At that, Laura pauses – they had been walking to Laura’s car, because it’s one
of the few days Laura’s not out with her boyfriend of the week – and meets his
gaze steadily. “If you can’t introduce her to the family, maybe you shouldn’t
be hanging out with her,” she states baldly.
Anger roars in Derek’s belly, licks up towards his chest. As a born werewolf,
someone who’s lived with it since birth, he doesn’t lose control of the
transformation (well, okay, once, but he had never had a blowjob before) but
anger always makes him sharp, the fury making fangs lengthen in his mouth.
Casually, Laura reaches out and snaps his finger backwards.

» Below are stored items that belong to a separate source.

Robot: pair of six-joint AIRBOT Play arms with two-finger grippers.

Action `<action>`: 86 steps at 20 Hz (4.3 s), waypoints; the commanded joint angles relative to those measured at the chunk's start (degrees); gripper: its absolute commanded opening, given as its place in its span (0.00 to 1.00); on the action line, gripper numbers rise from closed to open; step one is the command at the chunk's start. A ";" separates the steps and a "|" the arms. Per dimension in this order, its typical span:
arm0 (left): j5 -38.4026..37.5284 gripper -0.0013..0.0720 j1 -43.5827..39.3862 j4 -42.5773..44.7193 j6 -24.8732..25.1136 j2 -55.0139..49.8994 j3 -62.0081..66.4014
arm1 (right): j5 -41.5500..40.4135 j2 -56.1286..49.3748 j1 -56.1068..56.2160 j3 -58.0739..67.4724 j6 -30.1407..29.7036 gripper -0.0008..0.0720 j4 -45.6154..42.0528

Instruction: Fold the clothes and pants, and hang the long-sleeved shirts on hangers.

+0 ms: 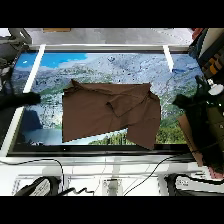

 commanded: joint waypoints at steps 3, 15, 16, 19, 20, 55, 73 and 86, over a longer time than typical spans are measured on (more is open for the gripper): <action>-12.68 0.98 8.17 -2.36 -1.33 6.62 -10.08 | 2.82 -1.62 -4.85 -12.52 -9.53 0.64 9.55; -16.85 0.97 8.11 7.41 -8.70 6.58 -15.82 | -11.96 -10.21 2.93 -15.69 -13.25 0.60 23.89; -17.20 0.97 8.11 9.84 -9.44 6.58 -15.87 | -12.46 -10.19 3.67 -15.67 -14.14 0.51 23.91; -19.45 0.95 8.48 13.31 -10.34 5.79 -15.89 | -12.87 -10.08 4.15 -15.50 -14.45 0.10 23.63; -21.00 0.94 8.72 13.14 -10.29 4.79 -15.89 | -12.74 -10.08 4.02 -15.50 -14.43 0.04 23.61; -19.06 0.04 5.29 -35.17 5.90 -1.84 15.52 | 4.44 26.29 4.09 -4.00 -15.74 0.03 26.08; 9.27 0.04 11.32 -19.87 3.30 36.35 16.15 | -12.66 56.35 4.07 8.98 0.31 0.03 24.22; 9.35 0.04 -12.76 -18.56 8.22 -23.56 8.98 | -15.50 -4.74 17.00 3.06 0.59 0.04 20.85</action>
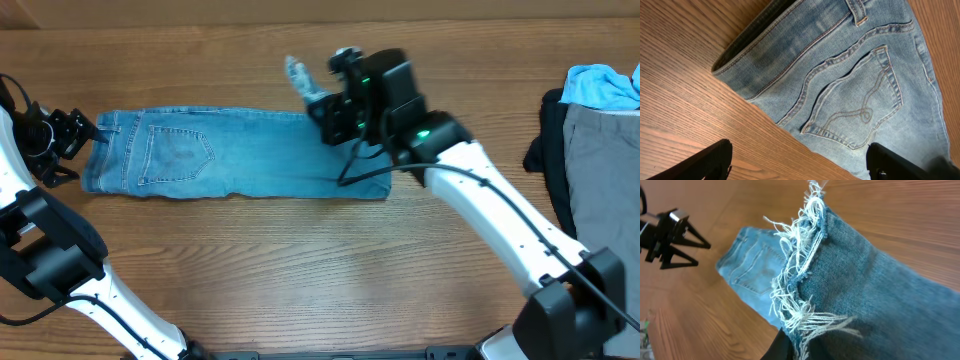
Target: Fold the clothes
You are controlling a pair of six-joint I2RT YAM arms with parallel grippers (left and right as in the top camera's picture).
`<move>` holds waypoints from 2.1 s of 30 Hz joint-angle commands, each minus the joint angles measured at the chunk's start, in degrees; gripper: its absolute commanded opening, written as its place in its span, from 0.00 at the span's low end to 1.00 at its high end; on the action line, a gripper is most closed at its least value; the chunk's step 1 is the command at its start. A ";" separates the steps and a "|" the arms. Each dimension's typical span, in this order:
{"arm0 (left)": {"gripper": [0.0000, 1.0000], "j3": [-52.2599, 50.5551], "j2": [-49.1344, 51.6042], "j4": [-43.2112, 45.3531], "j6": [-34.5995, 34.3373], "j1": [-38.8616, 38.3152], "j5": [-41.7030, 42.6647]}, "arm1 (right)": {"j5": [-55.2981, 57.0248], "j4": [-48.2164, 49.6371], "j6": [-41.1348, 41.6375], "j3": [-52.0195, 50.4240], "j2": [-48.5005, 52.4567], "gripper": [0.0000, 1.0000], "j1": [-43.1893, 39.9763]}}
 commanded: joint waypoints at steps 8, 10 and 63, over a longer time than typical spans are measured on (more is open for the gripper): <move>0.89 1.29 -0.35 -0.98 0.28 -0.35 0.79 | 6.45 6.56 4.85 1.92 8.37 0.04 6.64; 0.90 1.29 -0.35 -0.96 0.26 -0.35 0.70 | 6.43 6.67 5.38 1.92 9.20 0.04 6.64; 0.91 1.29 -0.35 -1.86 0.28 -1.38 0.17 | 11.80 23.12 21.31 1.88 21.00 0.04 13.40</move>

He gasps, the pain knocking him out of it, and while he’s not transforming-
angry anymore he’s still pissed when he hisses, “Maybe I just want something
special before you guys ruin it. I don’t see you telling dad how many guys you
sleep with! What is this, the tenth guy in three months?”
She snarls, eyes flashing gold again, and punches him hard enough in the
stomach that he can feel a rib go. Turning on her heel, she stalks to the car.

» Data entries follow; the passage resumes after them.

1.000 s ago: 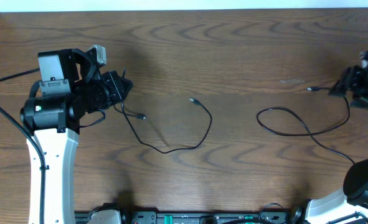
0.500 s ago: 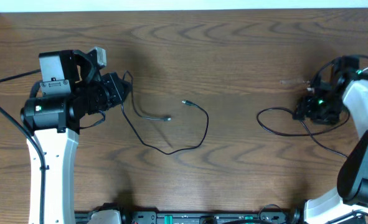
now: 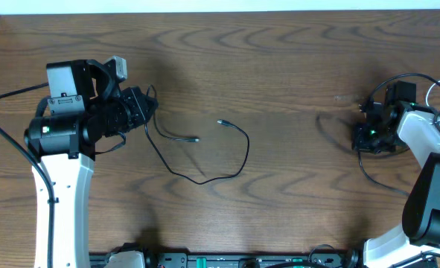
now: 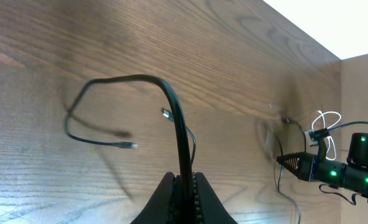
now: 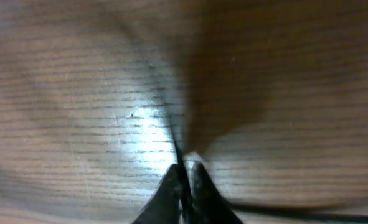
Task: Untangle cables
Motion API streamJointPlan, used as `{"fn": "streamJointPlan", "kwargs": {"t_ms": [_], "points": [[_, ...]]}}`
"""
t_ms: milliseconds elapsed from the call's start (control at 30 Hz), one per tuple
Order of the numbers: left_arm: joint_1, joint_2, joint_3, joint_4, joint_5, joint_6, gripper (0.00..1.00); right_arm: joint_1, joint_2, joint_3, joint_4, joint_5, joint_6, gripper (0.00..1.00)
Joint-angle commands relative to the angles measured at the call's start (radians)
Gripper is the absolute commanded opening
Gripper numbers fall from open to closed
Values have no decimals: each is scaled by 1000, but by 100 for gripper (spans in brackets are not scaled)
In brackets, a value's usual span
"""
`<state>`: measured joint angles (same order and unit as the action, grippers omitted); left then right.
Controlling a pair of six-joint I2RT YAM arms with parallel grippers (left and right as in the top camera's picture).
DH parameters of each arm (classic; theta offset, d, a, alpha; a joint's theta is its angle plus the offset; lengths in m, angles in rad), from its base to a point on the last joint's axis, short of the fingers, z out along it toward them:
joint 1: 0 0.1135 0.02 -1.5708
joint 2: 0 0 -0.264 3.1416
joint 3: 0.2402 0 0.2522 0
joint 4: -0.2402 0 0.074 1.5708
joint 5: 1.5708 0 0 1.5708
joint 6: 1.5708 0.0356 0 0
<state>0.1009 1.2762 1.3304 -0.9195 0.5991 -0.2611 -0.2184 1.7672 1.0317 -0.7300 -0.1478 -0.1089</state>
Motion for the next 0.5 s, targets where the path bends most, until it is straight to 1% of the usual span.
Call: {"fn": "streamJointPlan", "kwargs": {"t_ms": [0,67,167,267,400,467], "points": [[-2,-3,9,-5,-6,14,8,-3,-3,22,-2,28,13,1],[-2,-3,9,-7,-6,14,8,-11,-4,71,-29,52,52,1],[-2,-3,9,-8,-6,14,8,-33,-6,193,-94,60,79,1],[-2,-3,9,-8,-6,14,8,-65,-6,364,-163,64,79,1],[-2,-3,9,-8,-6,14,7,-123,-6,602,-225,136,151,1],[-2,-3,9,-8,-6,14,8,-154,-6,694,-235,168,173,1]]}}
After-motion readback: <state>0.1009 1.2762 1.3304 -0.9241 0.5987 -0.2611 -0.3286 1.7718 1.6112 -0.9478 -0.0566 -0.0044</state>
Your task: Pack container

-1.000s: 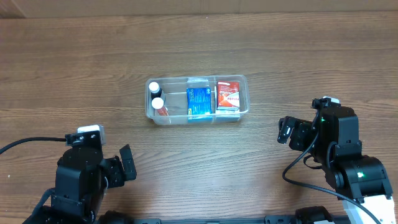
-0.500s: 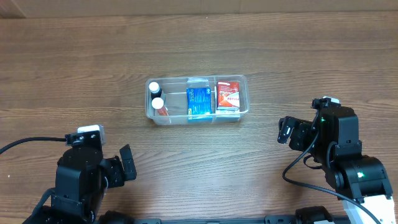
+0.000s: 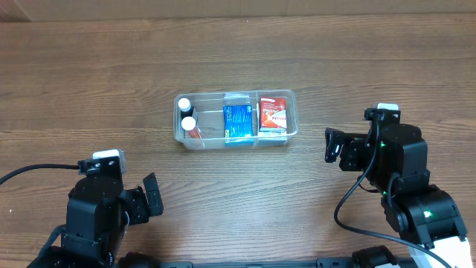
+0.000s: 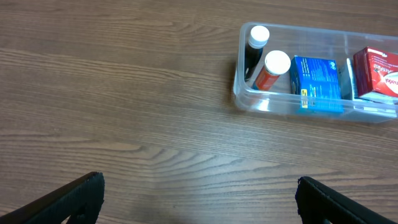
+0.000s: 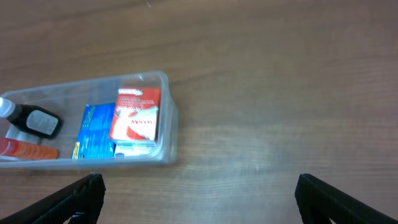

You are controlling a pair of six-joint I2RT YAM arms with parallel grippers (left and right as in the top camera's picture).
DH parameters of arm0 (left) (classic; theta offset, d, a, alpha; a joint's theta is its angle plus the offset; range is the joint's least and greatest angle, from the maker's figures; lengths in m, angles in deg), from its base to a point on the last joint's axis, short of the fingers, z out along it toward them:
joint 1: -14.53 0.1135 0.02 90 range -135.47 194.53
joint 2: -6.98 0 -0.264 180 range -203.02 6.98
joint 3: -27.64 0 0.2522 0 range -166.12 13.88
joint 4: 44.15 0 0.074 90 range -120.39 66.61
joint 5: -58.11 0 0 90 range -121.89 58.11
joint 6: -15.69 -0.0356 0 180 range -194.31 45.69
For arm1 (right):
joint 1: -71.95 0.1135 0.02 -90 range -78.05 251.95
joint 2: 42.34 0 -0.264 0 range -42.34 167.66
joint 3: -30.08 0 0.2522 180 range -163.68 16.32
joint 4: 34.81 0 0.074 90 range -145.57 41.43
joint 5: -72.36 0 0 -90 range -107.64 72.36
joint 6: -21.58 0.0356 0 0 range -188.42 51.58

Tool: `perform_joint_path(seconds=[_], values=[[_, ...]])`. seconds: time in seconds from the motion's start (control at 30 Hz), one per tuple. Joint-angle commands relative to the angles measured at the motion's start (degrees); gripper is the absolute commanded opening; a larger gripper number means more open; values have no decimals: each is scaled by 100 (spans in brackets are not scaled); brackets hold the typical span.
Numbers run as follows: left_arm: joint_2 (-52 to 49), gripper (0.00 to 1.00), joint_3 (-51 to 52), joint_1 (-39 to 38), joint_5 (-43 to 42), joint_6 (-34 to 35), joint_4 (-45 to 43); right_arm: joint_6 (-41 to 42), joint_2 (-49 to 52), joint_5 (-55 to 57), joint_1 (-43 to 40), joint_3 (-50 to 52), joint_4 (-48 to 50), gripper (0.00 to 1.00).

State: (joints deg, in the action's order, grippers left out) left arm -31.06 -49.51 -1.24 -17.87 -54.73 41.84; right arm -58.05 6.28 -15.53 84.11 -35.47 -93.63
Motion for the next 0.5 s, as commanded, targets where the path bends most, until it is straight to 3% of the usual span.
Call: perform_joint_path(seconds=[0.0, 0.17, 0.47], values=[[7, 100, 4, -37, 79, 105, -9, -654, -203, 17, 24, 142, 234, 100], [7, 100, 4, -37, 79, 105, -9, -938, -673, -140, -140, 833, 1045, 100], [7, 100, 4, -37, 79, 105, -9, -933, -2446, -317, -219, 3530, 3593, 100]])
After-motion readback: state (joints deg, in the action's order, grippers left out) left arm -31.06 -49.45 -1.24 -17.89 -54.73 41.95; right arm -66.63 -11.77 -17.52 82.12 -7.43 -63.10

“Find your own way home,” she calls out, voice husky and primal and full of
howls just kept in check.
Derek reaches into his pocket and dials Kate.
She’s free, and when they meet up it's all Derek can do not to complain about
Laura. Normally, he’d be unloading, finding solace in the only one who’ll
listen to him, but today, Kate’s the one unloading. Her brother is apparently
back in town shortly, bringing his eleven-year old daughter and while Kate
adores the girl, her big brother is a pain in the neck.
“He just wants to control my life and I’m sick of it,” she complains.
They’re curled up in the backseat of her car, and if Derek’s breathing a little
deep to imprint her scent on his brain, well, she either isn’t noticing or
isn’t caring.
Of course, then she pokes him in the side. “Hey, pretty boy.”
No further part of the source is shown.